Am Sa, 8.07.2006, 03:41, schrieb Chris Buechler:
> Scott Ullrich wrote:
>> We have a proliant 8500R.
>
> which is currently a quad PIII Xeon 550, 2 MB L2.
>
> It uses PC100 registered ECC SDRAM, and has 16 slots, 8 of which are
> empty I believe.
>
> The other server is a dual PIII 1 GHz, it uses PC133 registered ECC
> SDRAM.  It has 4 slots, all of which are full (4x256), so we need at
> least 512 MB chips for it.
>
>
>> We are needing ram for this machine big
>> time.
>
> and for the other even worse, though that'll be a bit alleviated after
> we upgrade the disks.  right now the box with 1 GB RAM hosts more than
> the box with 2 GB RAM because it has 4* the drive space.
>
>
>> We can also use additional processors, as we have 4 open slots.
>
> though that might be quite difficult, unless somebody has a bunch of
> procs and we can just replace them all.  I'm not sure how picky these
> old Xeons are about steppings matching.


They are.
At least, CPQ makes you believe that.
I don't know about the servers, but on workstations of this class, you
also needed the special vendor-provided VRMs (which were basically worth
their weight in gold). Maybe not on the servers, but I wouldn't bet on
being able to stick a plain-vanilla P3-Xeon in any server.

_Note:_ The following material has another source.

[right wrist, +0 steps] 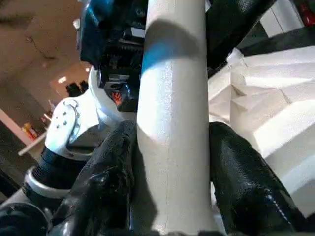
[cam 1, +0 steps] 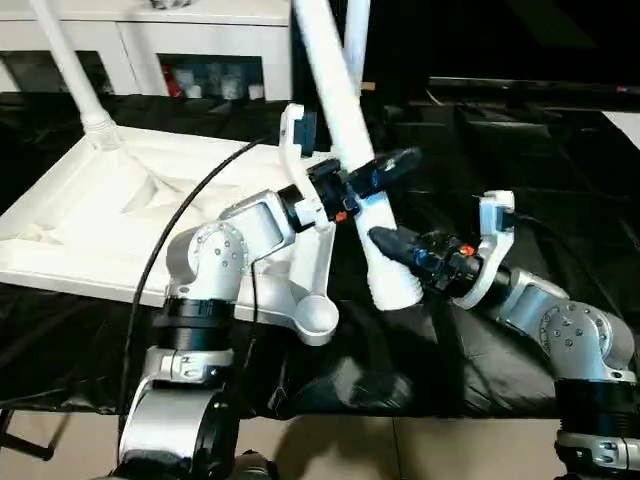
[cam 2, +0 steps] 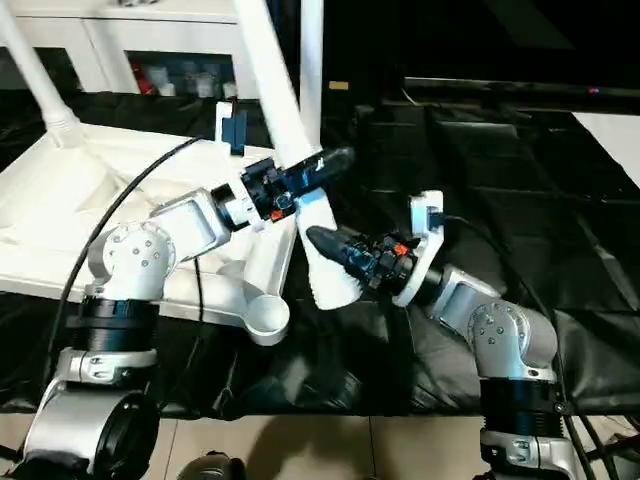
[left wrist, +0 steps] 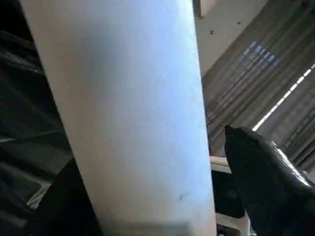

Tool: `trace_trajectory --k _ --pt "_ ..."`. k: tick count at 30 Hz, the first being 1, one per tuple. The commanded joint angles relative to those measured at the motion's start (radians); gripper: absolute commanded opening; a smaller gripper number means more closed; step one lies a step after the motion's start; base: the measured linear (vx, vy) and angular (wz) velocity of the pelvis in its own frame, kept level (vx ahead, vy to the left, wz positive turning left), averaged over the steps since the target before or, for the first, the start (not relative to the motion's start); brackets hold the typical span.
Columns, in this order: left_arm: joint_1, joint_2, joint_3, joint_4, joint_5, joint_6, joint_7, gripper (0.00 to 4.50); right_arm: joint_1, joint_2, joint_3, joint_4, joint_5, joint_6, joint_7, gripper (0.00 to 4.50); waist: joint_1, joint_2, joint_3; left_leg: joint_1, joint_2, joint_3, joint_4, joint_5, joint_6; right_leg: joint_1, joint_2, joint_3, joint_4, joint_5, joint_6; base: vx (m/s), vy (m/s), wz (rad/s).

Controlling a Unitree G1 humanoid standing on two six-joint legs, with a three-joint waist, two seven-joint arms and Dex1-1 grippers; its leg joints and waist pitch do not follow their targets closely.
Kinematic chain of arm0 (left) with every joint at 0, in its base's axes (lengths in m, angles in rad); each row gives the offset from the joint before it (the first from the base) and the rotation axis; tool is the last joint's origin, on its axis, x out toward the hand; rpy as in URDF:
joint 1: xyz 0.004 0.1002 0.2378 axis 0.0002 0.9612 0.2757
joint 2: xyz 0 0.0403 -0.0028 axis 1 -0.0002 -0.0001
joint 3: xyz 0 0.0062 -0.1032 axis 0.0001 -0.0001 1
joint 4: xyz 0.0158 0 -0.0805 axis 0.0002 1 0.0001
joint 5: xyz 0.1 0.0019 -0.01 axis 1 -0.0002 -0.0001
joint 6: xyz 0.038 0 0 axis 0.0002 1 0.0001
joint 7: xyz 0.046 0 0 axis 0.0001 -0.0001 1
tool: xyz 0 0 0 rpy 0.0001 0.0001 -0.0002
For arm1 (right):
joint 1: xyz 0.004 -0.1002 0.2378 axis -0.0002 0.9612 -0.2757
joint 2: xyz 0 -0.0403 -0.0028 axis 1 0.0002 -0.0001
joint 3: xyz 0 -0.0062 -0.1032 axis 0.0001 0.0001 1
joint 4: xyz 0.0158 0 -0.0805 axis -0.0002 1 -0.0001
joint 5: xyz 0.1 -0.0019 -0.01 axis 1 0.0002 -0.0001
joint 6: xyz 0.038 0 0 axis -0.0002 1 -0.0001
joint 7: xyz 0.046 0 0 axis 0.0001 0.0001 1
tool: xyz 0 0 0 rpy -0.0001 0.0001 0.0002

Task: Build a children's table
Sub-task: Pick table leg

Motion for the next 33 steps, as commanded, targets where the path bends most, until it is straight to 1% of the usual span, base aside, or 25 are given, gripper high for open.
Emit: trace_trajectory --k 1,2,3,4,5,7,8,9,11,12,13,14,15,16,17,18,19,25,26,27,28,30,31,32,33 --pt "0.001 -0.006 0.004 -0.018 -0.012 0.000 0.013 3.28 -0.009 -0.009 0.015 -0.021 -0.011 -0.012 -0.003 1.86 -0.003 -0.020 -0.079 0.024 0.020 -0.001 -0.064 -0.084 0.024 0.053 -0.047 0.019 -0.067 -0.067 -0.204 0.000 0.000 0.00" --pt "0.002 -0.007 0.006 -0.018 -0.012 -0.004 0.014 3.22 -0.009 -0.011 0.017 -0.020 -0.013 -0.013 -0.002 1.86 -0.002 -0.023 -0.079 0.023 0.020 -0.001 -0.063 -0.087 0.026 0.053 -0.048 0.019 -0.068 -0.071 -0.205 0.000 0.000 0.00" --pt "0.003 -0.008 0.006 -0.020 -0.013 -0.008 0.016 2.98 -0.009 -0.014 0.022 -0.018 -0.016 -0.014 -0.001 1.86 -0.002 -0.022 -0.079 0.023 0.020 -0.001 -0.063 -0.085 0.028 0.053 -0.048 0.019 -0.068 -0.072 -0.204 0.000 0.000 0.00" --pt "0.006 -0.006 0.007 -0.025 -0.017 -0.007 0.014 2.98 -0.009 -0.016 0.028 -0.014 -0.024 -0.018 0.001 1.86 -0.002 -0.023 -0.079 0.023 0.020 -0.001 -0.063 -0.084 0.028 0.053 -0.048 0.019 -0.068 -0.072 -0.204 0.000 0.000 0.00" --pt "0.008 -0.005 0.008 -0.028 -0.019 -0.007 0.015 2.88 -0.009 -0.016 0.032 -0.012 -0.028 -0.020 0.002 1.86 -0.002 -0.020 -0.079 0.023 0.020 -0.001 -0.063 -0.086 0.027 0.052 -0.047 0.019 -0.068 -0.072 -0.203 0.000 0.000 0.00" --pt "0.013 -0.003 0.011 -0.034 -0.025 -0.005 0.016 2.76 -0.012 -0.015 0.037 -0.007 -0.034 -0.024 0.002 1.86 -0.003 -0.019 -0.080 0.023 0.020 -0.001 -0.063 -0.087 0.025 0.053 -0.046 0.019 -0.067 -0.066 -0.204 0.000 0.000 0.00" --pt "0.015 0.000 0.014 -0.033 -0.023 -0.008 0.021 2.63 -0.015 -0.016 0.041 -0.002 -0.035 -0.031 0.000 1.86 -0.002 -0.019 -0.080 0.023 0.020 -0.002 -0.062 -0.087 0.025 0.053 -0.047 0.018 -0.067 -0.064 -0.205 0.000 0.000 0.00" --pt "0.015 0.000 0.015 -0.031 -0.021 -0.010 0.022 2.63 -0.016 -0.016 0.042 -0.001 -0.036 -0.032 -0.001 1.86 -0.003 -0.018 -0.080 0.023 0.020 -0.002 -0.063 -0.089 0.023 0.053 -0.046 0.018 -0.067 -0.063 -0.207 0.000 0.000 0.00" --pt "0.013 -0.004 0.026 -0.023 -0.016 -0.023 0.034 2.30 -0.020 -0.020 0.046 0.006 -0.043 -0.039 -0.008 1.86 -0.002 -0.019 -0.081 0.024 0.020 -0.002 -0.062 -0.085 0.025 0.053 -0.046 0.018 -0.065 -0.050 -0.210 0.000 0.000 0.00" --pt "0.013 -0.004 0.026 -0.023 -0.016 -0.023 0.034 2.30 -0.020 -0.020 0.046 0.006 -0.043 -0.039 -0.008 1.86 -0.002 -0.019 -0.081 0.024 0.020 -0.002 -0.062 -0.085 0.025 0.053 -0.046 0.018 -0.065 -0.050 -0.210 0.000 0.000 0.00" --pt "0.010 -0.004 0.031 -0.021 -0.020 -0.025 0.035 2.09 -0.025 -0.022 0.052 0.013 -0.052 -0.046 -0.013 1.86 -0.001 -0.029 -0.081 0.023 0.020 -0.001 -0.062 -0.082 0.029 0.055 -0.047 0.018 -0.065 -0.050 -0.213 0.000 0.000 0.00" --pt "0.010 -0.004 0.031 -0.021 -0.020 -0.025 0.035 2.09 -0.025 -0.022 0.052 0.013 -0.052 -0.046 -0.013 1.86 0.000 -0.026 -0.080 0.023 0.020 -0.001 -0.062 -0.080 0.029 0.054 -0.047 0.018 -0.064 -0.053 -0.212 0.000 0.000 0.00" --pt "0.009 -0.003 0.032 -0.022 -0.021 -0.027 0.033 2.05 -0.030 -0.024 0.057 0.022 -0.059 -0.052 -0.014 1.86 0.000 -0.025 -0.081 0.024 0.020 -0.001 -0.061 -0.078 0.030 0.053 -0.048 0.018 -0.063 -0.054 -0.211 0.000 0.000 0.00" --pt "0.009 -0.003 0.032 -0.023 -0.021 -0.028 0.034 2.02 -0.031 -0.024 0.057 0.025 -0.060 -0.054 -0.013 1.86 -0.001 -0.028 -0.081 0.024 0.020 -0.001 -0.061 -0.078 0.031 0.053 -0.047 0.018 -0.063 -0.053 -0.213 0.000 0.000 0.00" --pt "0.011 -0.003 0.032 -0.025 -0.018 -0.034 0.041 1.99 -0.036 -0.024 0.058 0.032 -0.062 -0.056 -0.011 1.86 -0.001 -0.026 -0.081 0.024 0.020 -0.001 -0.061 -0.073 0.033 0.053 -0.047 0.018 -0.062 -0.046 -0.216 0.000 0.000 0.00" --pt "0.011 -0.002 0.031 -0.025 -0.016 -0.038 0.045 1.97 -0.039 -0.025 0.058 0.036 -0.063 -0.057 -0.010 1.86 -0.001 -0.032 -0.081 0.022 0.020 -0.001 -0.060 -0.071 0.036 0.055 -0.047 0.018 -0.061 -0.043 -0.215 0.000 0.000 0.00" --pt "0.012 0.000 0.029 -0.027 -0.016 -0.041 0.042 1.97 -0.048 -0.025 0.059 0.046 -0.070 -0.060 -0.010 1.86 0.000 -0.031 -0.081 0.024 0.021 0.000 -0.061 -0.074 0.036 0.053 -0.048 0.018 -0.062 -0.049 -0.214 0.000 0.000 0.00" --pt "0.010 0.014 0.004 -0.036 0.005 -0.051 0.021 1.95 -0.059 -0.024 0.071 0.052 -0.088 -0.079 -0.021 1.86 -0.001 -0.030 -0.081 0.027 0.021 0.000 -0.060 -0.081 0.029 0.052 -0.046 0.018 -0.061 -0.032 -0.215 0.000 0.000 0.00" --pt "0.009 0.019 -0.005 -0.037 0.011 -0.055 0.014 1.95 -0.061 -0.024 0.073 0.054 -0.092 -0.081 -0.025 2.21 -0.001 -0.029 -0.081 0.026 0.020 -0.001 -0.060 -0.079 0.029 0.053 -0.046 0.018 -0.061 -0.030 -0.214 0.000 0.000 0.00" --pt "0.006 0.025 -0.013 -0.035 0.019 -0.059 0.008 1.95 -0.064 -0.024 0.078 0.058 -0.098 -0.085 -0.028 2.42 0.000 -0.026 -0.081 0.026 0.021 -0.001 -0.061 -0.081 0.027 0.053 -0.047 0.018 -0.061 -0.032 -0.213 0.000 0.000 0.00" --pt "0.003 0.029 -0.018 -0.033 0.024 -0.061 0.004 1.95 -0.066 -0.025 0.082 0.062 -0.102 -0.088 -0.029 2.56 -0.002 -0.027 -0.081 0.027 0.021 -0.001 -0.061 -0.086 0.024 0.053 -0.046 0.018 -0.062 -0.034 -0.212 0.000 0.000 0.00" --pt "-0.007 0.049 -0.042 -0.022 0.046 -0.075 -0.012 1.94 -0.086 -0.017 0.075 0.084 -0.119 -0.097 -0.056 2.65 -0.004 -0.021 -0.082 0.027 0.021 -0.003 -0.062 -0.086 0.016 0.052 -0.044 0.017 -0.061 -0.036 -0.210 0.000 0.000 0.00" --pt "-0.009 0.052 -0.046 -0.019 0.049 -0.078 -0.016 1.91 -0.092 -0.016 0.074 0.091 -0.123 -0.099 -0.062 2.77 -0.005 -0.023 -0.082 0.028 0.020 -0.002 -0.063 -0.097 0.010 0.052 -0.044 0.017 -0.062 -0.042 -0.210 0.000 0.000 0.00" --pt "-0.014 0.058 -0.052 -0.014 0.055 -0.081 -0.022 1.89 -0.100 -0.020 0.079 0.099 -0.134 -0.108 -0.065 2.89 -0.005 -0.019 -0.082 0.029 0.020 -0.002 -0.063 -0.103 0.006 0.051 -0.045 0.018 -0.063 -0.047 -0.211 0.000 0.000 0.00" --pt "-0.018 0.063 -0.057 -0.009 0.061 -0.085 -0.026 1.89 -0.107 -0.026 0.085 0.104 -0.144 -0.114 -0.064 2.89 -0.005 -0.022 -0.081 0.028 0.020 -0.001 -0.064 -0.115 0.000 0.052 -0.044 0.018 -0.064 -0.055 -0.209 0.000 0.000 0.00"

You should create an ebay saved-search and buy a 2nd machine and
cannibalize it, when it shows up.

Similar for the drives.
I wonder if it would not be better to hold a "please fund us" pledge and
buy one of those Tyan GT20 nforece4 barebones + an Areca-controller + 4
drives.
I'm not sure if I could persuade my company to cough-up some money, but
you never know ;-)

But I have to admit that if you have the rackspace to spare, these old P3
Xeon-beasts are really solid machines and seemingly "built for eternity".